Marine Louis Laboratory
Kazuyuki Maeda Laboratory
We are conducting research mainly on inorganic-organic hybrid materials with regular microspaces that can selectively separate and store only molecules smaller than the spatial size. We are also focusing on nanosheets with molecular-level thickness to design the structure and physical properties of such inorganic-organic hybrids.
Murakami Takashi Laboratory
We are conducting research and development of materials (nitride semiconductors and alloy semiconductors) that can receive and emit light from the near ultraviolet to near infrared range, which includes the entire visible light range. We are also developing applications for next-generation ultra-low-power power conversion elements, aiming to realize a low-carbon, energy-saving society in the future.
Keiji Mori Laboratory
"Organic synthetic chemistry" is one of the important fundamental technologies that support the manufacturing of daily necessities, but it inevitably produces a large amount of waste as a by-product, which is a problem.

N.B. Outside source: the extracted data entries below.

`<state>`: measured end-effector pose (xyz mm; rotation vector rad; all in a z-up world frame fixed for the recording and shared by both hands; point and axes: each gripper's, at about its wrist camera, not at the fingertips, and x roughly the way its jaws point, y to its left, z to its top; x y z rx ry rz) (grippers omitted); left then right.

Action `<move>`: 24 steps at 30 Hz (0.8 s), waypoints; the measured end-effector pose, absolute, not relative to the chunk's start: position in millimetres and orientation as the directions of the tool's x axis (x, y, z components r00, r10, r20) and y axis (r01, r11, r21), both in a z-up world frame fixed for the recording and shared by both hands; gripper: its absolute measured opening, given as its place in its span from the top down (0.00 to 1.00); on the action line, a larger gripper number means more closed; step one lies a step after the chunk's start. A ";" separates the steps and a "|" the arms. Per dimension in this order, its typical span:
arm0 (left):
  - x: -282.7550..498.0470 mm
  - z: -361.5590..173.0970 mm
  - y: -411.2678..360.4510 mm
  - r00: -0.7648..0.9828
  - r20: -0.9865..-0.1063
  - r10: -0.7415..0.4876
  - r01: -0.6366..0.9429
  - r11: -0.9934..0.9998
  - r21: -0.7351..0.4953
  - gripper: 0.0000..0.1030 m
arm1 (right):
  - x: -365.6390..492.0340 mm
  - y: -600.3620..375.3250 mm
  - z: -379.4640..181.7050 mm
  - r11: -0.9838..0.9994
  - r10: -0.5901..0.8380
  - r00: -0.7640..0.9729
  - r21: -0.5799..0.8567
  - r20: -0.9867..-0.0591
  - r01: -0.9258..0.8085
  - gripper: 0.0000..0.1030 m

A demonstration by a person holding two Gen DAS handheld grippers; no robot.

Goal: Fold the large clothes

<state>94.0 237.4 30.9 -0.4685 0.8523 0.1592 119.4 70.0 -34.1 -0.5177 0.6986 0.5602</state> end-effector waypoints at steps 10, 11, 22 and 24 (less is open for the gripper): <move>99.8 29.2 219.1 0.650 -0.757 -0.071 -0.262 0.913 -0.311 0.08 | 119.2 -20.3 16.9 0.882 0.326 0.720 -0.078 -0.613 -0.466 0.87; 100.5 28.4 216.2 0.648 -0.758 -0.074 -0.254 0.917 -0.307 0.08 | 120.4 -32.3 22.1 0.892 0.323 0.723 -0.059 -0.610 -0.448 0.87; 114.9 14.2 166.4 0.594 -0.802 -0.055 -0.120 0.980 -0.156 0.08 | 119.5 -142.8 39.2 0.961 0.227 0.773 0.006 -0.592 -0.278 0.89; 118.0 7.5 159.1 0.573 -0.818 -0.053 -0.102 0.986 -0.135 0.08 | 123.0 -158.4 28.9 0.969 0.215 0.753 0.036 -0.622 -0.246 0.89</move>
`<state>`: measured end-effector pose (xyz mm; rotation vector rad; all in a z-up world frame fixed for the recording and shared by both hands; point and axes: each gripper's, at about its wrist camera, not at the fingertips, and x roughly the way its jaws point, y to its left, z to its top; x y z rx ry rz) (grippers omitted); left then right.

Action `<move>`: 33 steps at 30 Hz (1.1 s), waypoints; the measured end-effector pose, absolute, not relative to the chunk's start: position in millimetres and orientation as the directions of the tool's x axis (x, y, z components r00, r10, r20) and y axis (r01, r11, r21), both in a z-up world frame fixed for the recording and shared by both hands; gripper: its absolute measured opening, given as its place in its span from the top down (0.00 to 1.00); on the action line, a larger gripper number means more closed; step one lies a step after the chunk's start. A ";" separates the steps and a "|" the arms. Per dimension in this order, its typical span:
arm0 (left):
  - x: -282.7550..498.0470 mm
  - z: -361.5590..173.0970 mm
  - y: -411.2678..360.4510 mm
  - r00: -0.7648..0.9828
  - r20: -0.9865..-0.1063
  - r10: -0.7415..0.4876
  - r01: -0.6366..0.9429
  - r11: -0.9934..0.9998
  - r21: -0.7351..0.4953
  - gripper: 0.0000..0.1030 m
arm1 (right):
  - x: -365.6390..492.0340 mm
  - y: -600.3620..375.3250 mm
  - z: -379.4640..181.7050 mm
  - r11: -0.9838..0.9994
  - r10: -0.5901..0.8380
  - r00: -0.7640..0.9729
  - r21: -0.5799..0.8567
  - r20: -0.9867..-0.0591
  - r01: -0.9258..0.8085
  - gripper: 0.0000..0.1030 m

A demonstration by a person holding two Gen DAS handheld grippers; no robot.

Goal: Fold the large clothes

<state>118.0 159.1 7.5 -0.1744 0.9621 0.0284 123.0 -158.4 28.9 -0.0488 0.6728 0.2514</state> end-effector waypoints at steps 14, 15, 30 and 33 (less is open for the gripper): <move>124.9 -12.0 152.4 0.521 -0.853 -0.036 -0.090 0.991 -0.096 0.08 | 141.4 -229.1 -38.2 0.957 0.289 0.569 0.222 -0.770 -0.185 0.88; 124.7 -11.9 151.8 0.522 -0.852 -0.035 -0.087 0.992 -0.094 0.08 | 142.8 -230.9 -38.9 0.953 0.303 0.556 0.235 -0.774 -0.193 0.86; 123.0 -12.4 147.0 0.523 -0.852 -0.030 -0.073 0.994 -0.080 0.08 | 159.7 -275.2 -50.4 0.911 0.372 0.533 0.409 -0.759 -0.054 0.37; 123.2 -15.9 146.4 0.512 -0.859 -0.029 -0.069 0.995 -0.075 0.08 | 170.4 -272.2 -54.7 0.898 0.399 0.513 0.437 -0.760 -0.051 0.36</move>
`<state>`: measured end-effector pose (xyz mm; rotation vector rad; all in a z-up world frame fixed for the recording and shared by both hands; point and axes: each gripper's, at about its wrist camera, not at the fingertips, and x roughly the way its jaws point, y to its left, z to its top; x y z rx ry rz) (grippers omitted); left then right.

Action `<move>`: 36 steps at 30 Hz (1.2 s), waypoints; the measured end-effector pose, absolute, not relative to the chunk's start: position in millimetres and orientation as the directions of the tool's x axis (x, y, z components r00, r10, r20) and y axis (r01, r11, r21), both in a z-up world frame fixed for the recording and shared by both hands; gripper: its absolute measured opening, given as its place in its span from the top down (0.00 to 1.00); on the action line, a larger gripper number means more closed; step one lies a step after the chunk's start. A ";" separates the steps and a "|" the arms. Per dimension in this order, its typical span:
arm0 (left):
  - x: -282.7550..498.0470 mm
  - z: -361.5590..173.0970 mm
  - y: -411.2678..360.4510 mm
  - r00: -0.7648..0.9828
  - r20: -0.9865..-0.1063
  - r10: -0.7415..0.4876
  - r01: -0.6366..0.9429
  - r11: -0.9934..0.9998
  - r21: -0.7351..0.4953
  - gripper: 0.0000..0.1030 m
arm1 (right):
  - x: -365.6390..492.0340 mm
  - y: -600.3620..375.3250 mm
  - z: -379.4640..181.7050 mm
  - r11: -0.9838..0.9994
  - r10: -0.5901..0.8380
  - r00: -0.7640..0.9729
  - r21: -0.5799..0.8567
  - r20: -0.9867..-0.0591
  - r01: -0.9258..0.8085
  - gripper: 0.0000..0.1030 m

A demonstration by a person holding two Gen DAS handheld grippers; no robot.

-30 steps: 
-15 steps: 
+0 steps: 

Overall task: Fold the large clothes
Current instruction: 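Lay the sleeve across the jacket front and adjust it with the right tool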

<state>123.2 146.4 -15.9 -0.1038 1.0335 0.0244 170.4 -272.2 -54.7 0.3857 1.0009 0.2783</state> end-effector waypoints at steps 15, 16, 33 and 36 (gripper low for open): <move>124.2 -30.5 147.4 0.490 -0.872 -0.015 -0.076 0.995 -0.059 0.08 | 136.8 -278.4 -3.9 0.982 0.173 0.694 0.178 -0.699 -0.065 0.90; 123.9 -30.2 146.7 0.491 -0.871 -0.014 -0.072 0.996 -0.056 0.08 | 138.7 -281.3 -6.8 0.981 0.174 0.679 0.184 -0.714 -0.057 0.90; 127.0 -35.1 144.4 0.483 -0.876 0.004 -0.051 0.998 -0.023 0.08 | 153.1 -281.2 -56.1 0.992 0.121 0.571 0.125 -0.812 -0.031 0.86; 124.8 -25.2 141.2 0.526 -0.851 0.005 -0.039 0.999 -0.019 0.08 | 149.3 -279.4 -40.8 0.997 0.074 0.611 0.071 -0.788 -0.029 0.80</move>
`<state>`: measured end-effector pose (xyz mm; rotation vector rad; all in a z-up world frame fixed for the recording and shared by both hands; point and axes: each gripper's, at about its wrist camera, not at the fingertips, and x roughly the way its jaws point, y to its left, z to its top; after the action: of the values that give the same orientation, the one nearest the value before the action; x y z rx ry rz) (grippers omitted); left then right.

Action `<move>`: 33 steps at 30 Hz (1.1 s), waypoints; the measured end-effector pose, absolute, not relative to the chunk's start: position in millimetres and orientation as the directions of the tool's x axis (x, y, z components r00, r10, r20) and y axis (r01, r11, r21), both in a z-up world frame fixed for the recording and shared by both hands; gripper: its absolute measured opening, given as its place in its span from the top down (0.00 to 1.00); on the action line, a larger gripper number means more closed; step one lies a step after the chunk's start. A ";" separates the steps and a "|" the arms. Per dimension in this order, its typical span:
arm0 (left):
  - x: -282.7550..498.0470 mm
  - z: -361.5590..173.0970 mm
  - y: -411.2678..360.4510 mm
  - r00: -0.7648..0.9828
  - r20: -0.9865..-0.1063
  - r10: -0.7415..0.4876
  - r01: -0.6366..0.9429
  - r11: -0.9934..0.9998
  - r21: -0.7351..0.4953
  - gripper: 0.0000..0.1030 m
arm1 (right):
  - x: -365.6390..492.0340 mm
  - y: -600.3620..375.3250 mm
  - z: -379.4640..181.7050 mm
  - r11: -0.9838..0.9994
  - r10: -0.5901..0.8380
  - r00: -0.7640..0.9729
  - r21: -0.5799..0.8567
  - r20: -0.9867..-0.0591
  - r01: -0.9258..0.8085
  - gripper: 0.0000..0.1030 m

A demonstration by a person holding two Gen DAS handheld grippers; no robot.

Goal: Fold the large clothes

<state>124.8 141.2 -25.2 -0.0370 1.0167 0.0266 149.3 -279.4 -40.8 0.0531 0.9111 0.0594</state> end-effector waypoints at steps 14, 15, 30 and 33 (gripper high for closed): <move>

We aim to develop a low-environmental-load process based on the transfer of hydrogen atoms that can greatly contribute to the realization of a "sustainable society."
Akiko Okamoto Laboratory
We are attempting to create building block molecules for novel organic structural materials through spatial structure analysis of single molecules and aggregates of molecules with non-coplanar aromatic rings, quantitative evaluation of intra- and intermolecular interactions, and design of organic molecular assemblies.
Yoko Tatewaki Laboratory
In order to create various molecular devices, we are developing functional materials with electrical and magnetic properties. By assembling these materials, we are creating gels, particles, thin films, and crystals, aiming to develop devices that can be applied in a wide range of fields from bio to electronics.
Masashi Morita Laboratory
It is known that nanometer-sized spaces exhibit properties that are completely different from the spaces we live in. In order to contribute to the realization of a sustainable society, our laboratory aims to develop new materials that utilize the nanospaces of inorganic layered materials and porous metal complexes, and to create new functions with applications in the environmental and energy fields in mind.
Eri Hatanaka Laboratory
My research subject is topology, which considers that "all figures that can be transformed continuously are the same." In particular, I focus on 3D manifolds, and approach questions such as "what properties they are classified by" using two tools: branched covering representations and topological invariants.
Im Lee Laboratory
We conduct sociolinguistic research that examines language variation in relation to society. We observe aspects of language from the perspectives of user attributes, usage situations, linguistic behavior, linguistic life, language contact, language change, and linguistic awareness, and learn research methods to specifically grasp how language is used in social life.
Im Lee Laboratory
Lisa Lucas Laboratory
By using methods from mathematical logic to analyze phenomena related to the use of language, we aim to elucidate phenomena that are difficult to grasp using traditional theoretical linguistics methodologies, such as the function of sentence-final particles, the assumptions behind utterances, and intonation.